*** Opening INPUT DATA ***
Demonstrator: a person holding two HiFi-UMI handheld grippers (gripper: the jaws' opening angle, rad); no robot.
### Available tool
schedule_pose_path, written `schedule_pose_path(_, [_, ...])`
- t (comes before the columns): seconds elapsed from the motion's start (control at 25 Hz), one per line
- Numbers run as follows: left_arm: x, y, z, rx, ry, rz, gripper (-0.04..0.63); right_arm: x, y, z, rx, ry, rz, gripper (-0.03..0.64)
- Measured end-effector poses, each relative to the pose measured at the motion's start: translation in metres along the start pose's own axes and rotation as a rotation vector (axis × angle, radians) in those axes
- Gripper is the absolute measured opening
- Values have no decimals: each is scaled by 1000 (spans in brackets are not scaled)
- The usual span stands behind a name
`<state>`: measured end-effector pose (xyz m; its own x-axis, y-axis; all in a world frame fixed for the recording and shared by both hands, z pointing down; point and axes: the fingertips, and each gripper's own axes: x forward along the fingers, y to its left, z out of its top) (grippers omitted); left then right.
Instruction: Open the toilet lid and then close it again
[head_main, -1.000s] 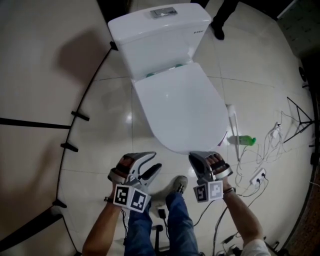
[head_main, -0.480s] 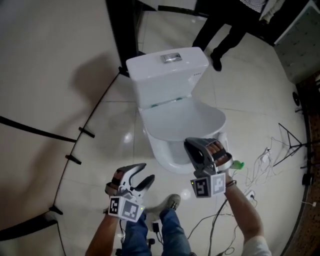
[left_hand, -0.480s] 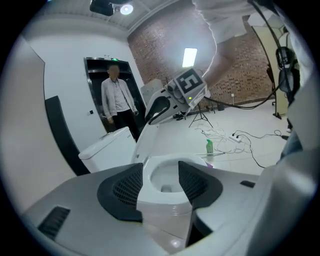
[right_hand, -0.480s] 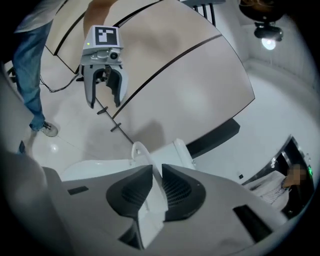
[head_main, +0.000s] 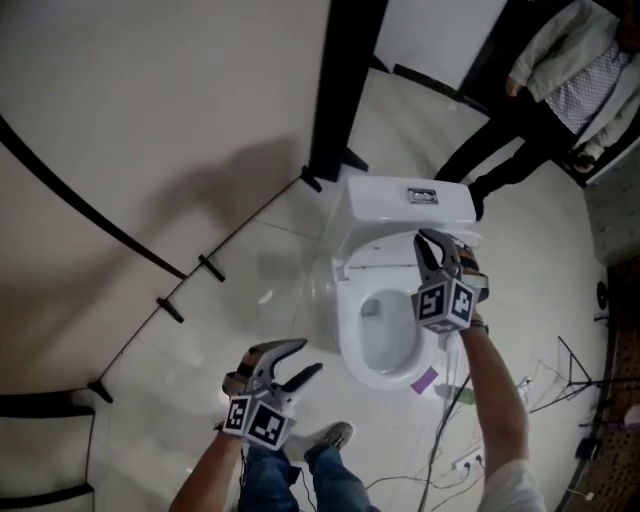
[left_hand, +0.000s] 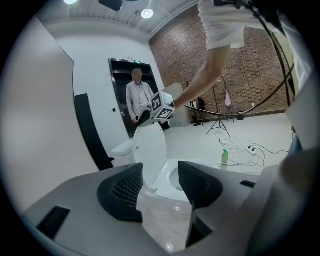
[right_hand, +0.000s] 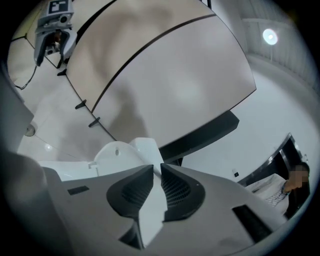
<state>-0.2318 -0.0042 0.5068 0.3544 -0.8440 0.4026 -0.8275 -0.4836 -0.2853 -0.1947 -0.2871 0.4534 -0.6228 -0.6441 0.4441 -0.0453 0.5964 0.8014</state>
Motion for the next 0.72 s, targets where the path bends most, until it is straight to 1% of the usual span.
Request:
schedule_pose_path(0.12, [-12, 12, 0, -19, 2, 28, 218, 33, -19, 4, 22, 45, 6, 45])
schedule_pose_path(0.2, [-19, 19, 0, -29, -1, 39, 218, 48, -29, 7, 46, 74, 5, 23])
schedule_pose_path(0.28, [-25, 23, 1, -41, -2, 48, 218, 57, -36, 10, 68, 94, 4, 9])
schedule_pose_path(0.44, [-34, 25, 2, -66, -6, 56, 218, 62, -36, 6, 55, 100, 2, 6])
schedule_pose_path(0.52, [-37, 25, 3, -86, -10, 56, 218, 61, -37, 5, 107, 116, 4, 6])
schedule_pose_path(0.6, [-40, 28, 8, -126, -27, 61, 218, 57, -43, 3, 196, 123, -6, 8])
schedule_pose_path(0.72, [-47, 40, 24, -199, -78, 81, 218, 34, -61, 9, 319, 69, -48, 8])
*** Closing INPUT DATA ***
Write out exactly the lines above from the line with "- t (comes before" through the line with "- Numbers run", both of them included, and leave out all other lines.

* **OUTPUT OF THE TASK**:
- t (comes before the columns): seconds elapsed from the motion's start (control at 25 Hz), one per line
- Numbers run as follows: left_arm: x, y, z, rx, ry, rz, gripper (-0.04..0.63); right_arm: x, y, z, rx, ry, rz, gripper (-0.03..0.64)

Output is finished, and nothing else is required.